Problem to solve => Everything from the line containing "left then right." through the line containing "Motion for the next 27" should be repeated exactly, and nothing else from the data.

Source information =>
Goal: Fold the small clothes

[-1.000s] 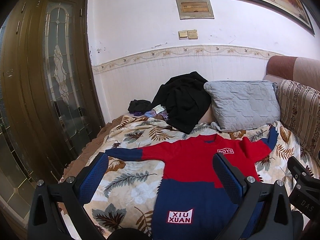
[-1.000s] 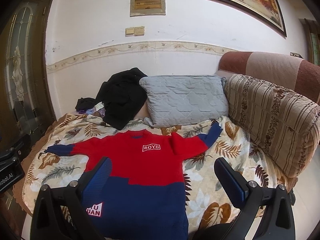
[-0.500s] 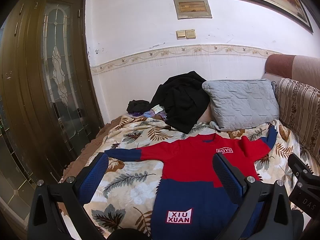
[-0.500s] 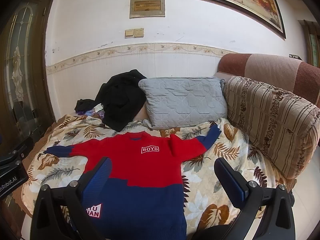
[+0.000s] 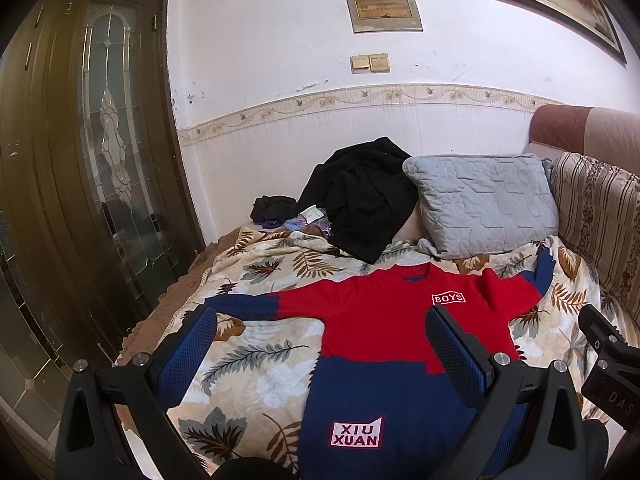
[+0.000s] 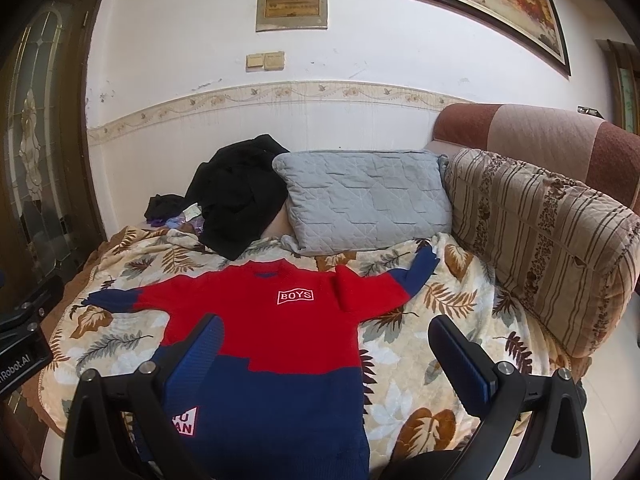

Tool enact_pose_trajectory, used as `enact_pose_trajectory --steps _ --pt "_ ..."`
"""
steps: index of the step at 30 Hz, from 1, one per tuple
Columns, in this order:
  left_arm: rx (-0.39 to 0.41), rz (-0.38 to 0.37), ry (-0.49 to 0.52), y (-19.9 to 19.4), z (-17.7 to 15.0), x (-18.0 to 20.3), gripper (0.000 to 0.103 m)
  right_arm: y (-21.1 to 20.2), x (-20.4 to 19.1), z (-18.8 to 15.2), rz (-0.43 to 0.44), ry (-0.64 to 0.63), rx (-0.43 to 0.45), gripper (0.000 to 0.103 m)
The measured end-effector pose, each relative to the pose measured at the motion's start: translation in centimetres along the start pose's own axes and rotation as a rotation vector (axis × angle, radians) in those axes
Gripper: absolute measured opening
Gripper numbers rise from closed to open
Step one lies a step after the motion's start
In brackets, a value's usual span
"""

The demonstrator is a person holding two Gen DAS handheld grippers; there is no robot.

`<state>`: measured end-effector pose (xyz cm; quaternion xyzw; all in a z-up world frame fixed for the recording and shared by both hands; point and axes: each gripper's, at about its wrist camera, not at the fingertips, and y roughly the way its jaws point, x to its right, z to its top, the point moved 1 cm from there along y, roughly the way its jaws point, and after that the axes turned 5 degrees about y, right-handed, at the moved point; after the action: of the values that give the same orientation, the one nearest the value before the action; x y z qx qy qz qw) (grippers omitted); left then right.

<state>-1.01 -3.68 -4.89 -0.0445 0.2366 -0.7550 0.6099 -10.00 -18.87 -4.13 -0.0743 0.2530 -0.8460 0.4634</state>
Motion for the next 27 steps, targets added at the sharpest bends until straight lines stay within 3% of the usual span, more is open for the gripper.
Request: enact_pose_trajectory --steps 11,21,23,27 --pt "-0.036 -0.004 0.005 3.6 -0.1 0.7 0.103 3.7 0.2 0.2 -0.029 0.004 -0.050 0.103" --pt "-0.098 0.003 -0.001 11.4 0.4 2.3 0.103 10.5 1.7 0.9 -0.090 0.007 -0.102 0.103" --pt "-0.107 -0.005 -0.006 13.5 0.5 2.8 0.103 12.1 2.2 1.1 -0.074 0.020 -0.109 0.103" --pt "-0.208 -0.025 -0.016 20.9 -0.4 4.2 0.103 17.6 6.6 1.4 0.065 0.120 -0.131 0.103"
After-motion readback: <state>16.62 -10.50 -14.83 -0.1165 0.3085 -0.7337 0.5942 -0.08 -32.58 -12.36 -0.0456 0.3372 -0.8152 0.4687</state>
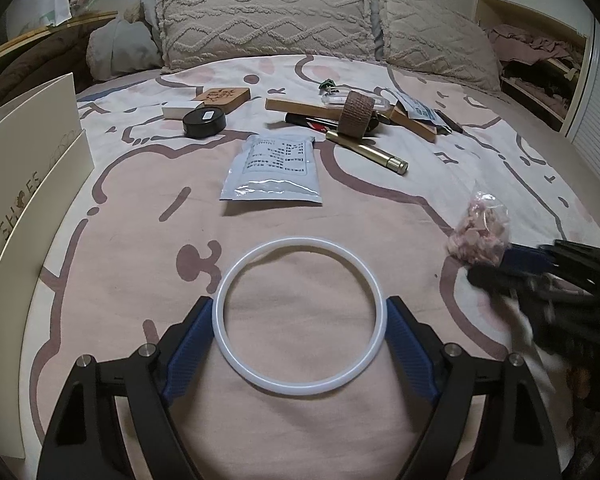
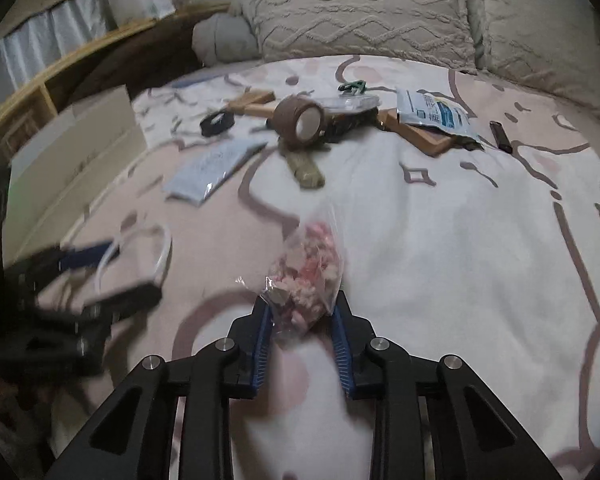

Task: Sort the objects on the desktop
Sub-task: 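Close the right gripper on the pink candy bag and lift it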

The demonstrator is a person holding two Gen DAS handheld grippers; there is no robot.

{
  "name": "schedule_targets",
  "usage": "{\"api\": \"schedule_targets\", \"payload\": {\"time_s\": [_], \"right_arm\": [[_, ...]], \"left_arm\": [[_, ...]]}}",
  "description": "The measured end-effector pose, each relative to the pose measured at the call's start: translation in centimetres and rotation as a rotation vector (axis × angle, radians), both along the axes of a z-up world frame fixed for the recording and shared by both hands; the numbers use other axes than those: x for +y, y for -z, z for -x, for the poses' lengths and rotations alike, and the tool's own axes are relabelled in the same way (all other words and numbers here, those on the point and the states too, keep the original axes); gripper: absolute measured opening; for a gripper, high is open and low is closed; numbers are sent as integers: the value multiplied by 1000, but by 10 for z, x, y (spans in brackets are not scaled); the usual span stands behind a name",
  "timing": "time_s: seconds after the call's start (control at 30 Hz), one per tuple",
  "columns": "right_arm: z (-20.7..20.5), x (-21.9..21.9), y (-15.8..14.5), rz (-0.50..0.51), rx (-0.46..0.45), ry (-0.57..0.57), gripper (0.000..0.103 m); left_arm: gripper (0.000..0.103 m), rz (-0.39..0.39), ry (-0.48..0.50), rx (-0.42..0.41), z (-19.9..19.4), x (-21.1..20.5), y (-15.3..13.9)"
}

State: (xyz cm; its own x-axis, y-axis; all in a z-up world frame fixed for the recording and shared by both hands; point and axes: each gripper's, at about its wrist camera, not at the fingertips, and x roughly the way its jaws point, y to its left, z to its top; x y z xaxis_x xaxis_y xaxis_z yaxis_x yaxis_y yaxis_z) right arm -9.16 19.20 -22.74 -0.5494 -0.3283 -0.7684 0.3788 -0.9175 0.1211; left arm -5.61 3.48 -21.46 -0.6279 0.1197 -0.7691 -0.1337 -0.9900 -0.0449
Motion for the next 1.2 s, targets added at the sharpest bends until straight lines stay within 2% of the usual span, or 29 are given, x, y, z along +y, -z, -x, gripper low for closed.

Task solution =>
`<state>`: measured end-effector pose (xyz cm; quaternion xyzw; all in a z-up world frame fixed for the recording and shared by both hands; point and axes: each gripper's, at about its wrist camera, not at the fingertips, and y roughly the way its jaws point, x to its right, z to its top, the point moved 1 cm from there along y, roughly the way its jaws point, and after that the axes turned 5 degrees about y, right-handed, at the moved point; after the action: of the values that give the same orientation, the one nearest the value before the action; x y z qx qy qz qw) (grippers omitted); left then right.

<state>-1.01 -3.68 -4.89 -0.0445 0.2366 -0.7550 0.6099 -10.00 -18.87 -4.13 -0.0743 0.2530 -0.8460 0.4634</state>
Motion for the next 27 steps, targets added at the sharpest bends until straight lines stay within 3% of the usual span, more is open for the gripper.

That is the complete output for this exercise.